FIGS. 2A-2C show the system according to FIG. 1 in different partial views. The securing devices 21 each comprise a blocking body 30. In the example shown here, the blocking bodies 30 are arranged in a horizontal plane extending above the upper run 14 (FIG. 2A). The blocking bodies 30 are displaceable between a blocking position and an unlocking position transversely to the longitudinal direction of the travel path (FIG. 2B). In the blocking position, a part of the respective blocking body 30 extends vertically above the movement range in which the upper run 14 moves around the upper side 141 of the upper run 14, or the side which faces away from the lower run 13 (see FIG. to overlap (viewed in plan view).

In a normal operating condition, the upper run 14 runs as intended below the blocking body 30. If the upper run 14 should deviate excessively from the normal travel, it comes to a stop with a

underside provided blocking surface 301 of the respective blocking body 30, which faces the upper strand 14, and may e.g. with the top 141 slide off it. Thus, a further deviation of the upper strand 14 from the normal

Moving up prevented without stopping the movement of the driver. The blocking area can be with a roll Be provided (not shown), so that the upper strand 14 can roll if necessary.
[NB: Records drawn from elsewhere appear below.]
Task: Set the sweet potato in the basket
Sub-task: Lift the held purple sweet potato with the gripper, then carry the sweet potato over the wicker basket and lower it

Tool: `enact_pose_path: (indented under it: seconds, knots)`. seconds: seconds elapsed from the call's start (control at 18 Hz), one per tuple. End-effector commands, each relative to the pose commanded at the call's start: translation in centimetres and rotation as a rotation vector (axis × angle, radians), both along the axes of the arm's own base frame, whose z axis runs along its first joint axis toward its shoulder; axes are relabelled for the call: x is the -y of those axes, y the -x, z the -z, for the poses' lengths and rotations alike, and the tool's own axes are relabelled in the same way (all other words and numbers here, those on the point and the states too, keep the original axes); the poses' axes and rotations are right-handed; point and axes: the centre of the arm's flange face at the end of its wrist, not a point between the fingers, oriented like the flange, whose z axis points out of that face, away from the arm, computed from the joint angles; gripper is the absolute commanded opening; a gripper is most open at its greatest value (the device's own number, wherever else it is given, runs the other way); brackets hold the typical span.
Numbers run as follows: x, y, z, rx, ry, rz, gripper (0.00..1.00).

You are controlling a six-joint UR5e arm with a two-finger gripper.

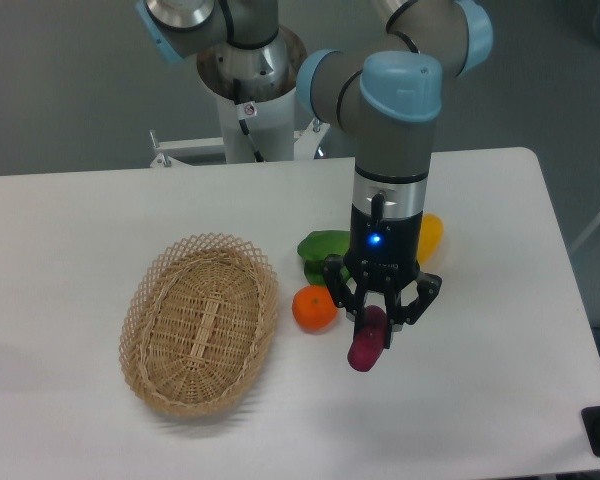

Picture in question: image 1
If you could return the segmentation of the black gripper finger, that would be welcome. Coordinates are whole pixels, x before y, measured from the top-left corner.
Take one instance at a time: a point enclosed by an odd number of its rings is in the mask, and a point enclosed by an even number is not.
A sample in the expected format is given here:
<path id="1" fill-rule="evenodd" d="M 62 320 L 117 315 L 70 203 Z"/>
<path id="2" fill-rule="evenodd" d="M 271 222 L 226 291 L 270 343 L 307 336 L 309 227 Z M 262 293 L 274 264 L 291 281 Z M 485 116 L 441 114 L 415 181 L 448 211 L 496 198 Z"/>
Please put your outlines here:
<path id="1" fill-rule="evenodd" d="M 345 260 L 344 256 L 328 255 L 323 262 L 322 275 L 334 305 L 344 309 L 353 318 L 352 339 L 355 340 L 366 325 L 370 267 L 366 260 L 354 265 L 351 279 L 355 283 L 355 290 L 351 291 L 343 276 L 343 270 L 349 269 Z"/>
<path id="2" fill-rule="evenodd" d="M 387 276 L 384 281 L 384 300 L 386 307 L 386 333 L 384 335 L 384 348 L 389 349 L 392 343 L 393 328 L 396 325 L 414 325 L 424 312 L 437 298 L 442 278 L 425 272 L 420 272 L 415 279 L 416 298 L 404 306 L 401 300 L 401 290 L 397 281 L 392 276 Z"/>

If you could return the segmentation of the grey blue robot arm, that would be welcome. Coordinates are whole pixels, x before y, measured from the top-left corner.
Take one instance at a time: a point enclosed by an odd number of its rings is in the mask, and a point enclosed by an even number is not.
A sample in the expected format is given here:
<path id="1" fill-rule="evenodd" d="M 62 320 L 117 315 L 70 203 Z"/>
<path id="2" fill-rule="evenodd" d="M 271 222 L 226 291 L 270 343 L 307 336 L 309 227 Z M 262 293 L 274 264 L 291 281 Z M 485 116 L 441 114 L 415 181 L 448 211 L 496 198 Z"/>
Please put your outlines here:
<path id="1" fill-rule="evenodd" d="M 197 60 L 227 102 L 226 156 L 271 161 L 293 144 L 292 116 L 268 112 L 294 94 L 322 123 L 356 142 L 349 247 L 323 276 L 335 305 L 389 342 L 415 323 L 441 280 L 416 257 L 444 83 L 484 62 L 493 28 L 472 1 L 380 1 L 384 34 L 363 49 L 307 54 L 274 1 L 140 1 L 136 10 L 169 61 Z"/>

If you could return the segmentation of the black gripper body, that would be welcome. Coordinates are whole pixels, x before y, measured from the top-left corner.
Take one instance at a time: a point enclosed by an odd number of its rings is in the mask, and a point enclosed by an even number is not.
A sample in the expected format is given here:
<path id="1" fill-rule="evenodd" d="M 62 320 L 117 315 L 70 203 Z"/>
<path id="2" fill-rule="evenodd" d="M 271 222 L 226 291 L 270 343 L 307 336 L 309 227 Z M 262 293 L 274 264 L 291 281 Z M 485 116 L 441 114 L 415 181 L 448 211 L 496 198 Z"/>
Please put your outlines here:
<path id="1" fill-rule="evenodd" d="M 357 287 L 385 295 L 386 278 L 393 279 L 389 297 L 401 291 L 417 277 L 418 242 L 423 212 L 404 219 L 382 218 L 374 223 L 370 215 L 351 208 L 350 243 L 344 266 Z"/>
The arrangement of the securing devices 21 is

preferably chosen so that in the locked position, a vertical distance between the top 141 of the upper strand

14 and the blocking surfaces 301 of the locking body 30 is present, so that the upper strand 14 in normal operation not to the

Locking bodies 30 rubs. This distance can be minimized or even omitted, especially if the blocking surfaces are designed with rollers.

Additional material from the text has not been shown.